**Activity**
Copy the data exactly. Images are to be left out.

**Data provided**
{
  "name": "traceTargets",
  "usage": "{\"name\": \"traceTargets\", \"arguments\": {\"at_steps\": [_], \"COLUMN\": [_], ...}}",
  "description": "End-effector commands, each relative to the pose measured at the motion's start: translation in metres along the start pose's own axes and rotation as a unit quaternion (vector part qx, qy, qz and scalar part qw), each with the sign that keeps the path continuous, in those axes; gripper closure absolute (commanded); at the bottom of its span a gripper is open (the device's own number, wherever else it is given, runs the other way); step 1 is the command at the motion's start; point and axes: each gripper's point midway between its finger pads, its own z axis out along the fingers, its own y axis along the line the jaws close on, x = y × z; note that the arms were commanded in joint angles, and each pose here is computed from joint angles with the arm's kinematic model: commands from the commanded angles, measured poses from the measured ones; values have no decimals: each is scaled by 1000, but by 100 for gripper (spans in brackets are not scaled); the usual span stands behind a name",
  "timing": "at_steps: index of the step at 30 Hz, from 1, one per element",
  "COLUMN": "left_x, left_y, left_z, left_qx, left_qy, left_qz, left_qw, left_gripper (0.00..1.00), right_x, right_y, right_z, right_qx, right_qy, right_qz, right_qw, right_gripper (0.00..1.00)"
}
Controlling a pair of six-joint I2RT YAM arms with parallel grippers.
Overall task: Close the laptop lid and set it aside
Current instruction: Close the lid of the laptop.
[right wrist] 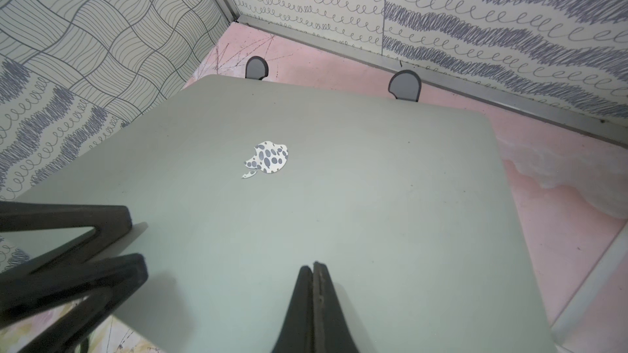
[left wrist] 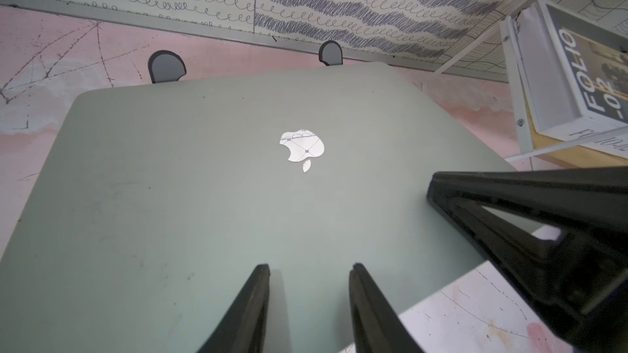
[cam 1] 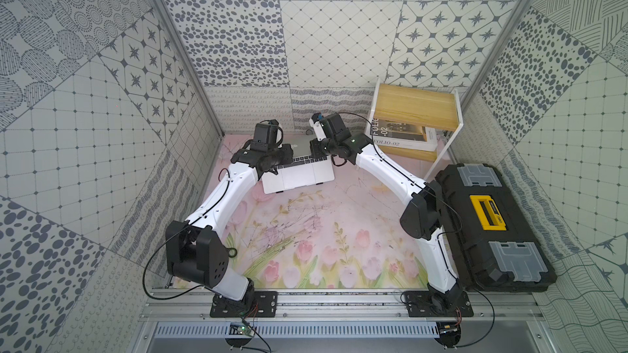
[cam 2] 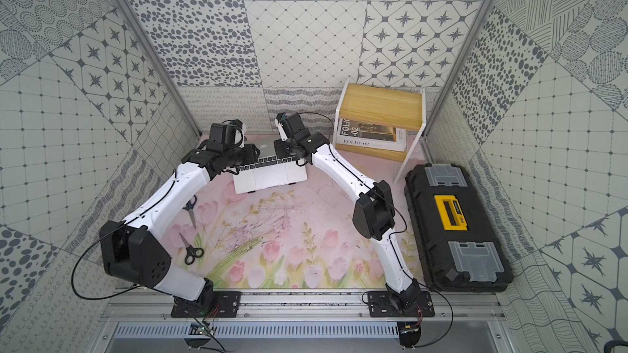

**Expected answer**
{
  "name": "traceTargets",
  "usage": "{\"name\": \"traceTargets\", \"arguments\": {\"at_steps\": [_], \"COLUMN\": [_], ...}}",
  "description": "End-effector commands, each relative to the pose measured at the motion's start: translation in metres along the start pose's own axes and rotation as a unit quaternion (vector part qx, qy, qz and scalar part qw), each with the sign that keeps the path continuous, in those axes; gripper closure absolute (commanded); at the bottom of its span a gripper is open (the device's own number, wherever else it is given, runs the other way); step 1 is the command at the motion's start; point and axes: each gripper's point midway between its finger pads, its own z axis out along the fingers, its own y axis along the line the jaws close on, x = y × z; note that the arms were commanded in joint angles, and each pose here is computed from joint angles with the arm's kinematic model: commands from the commanded angles, measured poses from the measured ones; values have no decimals: each is scaled by 1000, but by 100 for gripper (spans in brackets are not scaled); the usual span stands behind a name",
  "timing": "at_steps: index of the step at 30 Hz, from 1, one per element",
  "COLUMN": "left_x, left_y, left_z, left_qx, left_qy, left_qz, left_qw, left_gripper (0.00..1.00), right_x, right_y, right_z, right_qx, right_qy, right_qz, right_qw, right_gripper (0.00..1.00)"
}
Controlling a pair of six-joint I2RT YAM arms with parallel grippers.
Overall task: Close the laptop lid and set it aside
Current instruction: Close the lid of the laptop.
[right wrist] 
[left wrist] 
[cam 1] 
[cam 2] 

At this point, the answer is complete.